> _PROBLEM DESCRIPTION_
Wherever the string "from" appears in a line of the listing below, report that line.

========

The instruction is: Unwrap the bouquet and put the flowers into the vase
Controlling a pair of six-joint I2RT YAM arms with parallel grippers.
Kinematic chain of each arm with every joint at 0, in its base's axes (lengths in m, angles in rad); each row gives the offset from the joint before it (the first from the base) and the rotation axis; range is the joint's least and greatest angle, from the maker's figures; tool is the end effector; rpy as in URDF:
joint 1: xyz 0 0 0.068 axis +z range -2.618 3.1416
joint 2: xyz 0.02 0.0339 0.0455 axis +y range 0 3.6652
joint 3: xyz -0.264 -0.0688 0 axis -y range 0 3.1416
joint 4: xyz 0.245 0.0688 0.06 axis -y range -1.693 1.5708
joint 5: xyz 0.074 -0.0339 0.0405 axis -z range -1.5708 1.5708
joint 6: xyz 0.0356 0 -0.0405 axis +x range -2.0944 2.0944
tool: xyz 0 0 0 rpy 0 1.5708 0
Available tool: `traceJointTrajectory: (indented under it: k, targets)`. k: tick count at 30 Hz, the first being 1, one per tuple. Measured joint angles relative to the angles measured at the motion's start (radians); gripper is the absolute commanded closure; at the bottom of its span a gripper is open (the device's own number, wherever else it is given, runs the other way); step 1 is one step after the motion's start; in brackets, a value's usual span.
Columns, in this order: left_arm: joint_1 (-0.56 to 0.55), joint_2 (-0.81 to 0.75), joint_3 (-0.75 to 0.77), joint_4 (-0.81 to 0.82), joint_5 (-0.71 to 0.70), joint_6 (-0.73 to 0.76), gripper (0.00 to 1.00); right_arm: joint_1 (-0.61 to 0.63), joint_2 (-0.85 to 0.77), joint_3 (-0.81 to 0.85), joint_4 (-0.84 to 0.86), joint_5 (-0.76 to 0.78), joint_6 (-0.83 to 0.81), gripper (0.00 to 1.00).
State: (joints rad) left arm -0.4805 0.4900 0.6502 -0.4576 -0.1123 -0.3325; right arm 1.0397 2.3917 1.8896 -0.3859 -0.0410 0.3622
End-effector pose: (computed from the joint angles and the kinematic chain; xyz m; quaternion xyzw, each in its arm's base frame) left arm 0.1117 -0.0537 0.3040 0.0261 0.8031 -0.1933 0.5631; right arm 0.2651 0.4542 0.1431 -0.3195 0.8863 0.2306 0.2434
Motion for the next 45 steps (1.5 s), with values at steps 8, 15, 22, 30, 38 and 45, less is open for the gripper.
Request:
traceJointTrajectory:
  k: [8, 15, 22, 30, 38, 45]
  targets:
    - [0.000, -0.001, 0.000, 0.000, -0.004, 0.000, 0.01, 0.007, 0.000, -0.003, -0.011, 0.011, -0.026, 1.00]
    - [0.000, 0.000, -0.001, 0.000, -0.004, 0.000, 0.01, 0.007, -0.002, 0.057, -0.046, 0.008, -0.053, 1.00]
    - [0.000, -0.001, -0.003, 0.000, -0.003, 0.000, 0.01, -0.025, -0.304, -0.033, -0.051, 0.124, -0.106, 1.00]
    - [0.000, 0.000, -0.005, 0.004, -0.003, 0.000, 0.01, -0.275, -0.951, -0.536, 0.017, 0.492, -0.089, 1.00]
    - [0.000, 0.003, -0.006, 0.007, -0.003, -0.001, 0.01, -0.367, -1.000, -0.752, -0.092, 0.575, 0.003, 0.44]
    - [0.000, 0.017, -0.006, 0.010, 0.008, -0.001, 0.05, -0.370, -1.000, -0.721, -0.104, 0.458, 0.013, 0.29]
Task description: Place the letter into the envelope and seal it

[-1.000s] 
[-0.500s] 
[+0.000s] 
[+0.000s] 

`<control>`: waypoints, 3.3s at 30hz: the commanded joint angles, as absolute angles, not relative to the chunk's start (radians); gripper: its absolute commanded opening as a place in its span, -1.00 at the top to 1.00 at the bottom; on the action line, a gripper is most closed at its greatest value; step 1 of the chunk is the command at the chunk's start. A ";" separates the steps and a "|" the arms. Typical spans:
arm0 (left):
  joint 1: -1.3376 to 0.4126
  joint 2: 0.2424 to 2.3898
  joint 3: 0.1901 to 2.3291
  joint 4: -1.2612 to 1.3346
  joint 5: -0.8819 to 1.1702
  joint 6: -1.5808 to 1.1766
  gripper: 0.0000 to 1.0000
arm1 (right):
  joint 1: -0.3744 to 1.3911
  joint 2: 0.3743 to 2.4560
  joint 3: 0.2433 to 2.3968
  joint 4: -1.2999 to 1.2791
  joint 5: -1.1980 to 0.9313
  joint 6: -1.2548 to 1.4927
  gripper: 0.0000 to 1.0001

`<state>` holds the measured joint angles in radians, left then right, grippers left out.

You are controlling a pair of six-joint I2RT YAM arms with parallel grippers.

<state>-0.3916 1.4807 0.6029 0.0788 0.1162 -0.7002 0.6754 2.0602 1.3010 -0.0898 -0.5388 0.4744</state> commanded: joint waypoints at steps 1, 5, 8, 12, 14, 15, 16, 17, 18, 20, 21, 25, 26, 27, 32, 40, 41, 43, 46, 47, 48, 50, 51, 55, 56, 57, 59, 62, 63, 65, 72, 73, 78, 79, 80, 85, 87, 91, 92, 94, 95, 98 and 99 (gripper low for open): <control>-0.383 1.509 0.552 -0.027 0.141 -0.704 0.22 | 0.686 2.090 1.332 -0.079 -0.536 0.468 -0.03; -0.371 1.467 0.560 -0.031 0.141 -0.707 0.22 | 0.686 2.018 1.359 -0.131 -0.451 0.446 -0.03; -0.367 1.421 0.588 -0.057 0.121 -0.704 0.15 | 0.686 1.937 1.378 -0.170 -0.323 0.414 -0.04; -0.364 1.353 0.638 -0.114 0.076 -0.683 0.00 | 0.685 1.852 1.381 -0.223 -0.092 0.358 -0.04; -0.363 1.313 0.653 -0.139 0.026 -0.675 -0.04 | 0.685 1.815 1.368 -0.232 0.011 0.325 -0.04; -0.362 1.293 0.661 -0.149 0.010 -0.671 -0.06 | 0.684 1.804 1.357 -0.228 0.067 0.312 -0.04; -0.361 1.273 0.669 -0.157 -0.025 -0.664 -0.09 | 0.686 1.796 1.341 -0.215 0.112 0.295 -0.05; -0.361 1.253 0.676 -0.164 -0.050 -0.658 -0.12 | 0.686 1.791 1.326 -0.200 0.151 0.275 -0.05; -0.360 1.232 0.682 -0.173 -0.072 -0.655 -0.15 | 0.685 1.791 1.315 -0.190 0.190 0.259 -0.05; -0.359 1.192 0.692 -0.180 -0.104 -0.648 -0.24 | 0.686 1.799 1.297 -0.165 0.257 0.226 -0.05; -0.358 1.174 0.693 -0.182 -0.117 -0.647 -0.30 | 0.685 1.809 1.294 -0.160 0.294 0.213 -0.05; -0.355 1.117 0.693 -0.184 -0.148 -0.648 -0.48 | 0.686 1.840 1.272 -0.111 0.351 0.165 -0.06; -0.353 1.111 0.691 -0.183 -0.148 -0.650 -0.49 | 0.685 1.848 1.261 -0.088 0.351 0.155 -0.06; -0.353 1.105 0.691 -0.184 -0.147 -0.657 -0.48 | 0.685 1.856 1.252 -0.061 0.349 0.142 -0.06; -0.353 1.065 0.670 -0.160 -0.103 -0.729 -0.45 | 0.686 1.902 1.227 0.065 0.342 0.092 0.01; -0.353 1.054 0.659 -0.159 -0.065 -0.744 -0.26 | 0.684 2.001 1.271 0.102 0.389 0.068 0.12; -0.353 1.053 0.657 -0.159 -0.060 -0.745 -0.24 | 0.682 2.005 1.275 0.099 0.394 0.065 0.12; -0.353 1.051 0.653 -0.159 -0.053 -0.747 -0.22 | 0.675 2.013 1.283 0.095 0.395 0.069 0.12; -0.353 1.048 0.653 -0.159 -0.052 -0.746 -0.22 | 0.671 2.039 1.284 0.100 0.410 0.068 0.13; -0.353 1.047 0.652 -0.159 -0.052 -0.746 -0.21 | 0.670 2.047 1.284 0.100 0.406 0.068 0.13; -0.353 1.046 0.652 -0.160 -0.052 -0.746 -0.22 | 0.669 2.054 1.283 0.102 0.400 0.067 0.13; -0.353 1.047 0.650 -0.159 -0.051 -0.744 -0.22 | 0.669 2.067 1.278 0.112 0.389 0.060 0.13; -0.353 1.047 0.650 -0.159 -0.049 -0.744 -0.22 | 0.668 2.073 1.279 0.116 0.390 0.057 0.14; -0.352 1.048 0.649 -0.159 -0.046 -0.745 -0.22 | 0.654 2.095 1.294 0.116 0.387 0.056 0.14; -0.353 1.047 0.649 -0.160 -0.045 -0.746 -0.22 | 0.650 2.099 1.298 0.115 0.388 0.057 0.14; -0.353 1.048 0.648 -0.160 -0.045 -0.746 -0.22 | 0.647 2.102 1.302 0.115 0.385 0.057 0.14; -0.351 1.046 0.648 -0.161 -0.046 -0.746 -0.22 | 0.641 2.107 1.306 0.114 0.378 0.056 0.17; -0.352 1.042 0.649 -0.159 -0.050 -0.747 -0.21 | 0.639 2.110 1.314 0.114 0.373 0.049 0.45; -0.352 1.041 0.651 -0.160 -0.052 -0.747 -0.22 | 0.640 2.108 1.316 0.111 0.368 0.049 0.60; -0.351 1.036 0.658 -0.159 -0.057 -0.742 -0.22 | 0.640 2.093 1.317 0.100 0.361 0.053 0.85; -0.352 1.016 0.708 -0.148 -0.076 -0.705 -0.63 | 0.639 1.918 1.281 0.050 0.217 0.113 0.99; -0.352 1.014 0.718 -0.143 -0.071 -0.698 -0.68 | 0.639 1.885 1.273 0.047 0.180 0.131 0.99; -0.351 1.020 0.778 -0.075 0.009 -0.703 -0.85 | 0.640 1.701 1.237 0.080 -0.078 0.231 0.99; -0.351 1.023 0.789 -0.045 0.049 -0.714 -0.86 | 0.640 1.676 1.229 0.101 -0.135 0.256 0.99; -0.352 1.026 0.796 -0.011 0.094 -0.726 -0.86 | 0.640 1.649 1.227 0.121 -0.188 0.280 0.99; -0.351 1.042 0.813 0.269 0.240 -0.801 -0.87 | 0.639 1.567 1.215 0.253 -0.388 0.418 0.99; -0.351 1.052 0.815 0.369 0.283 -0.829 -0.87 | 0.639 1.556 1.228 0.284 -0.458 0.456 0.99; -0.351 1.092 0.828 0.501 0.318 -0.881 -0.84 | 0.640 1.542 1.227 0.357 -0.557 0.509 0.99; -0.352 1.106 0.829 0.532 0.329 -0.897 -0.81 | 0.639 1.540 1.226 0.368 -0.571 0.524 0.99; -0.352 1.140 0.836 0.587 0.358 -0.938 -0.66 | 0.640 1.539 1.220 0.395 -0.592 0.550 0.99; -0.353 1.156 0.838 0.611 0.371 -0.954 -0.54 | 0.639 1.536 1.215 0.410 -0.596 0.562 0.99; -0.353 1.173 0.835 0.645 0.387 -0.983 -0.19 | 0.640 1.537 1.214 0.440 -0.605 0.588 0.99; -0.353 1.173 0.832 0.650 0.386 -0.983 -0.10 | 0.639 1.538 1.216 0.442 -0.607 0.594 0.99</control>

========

> _ANSWER TO THE EXERCISE_
Kinematic chain of each arm with every joint at 0, in its base's axes (lengths in m, angles in rad); each row gives the offset from the joint before it (the first from the base) and the rotation axis; range is the joint's least and greatest angle, from the maker's figures; tool is the end effector; rpy as in URDF:
End-effector pose: (computed from the joint angles and the kinematic chain; xyz m; quaternion xyzw, each in its arm's base frame) left arm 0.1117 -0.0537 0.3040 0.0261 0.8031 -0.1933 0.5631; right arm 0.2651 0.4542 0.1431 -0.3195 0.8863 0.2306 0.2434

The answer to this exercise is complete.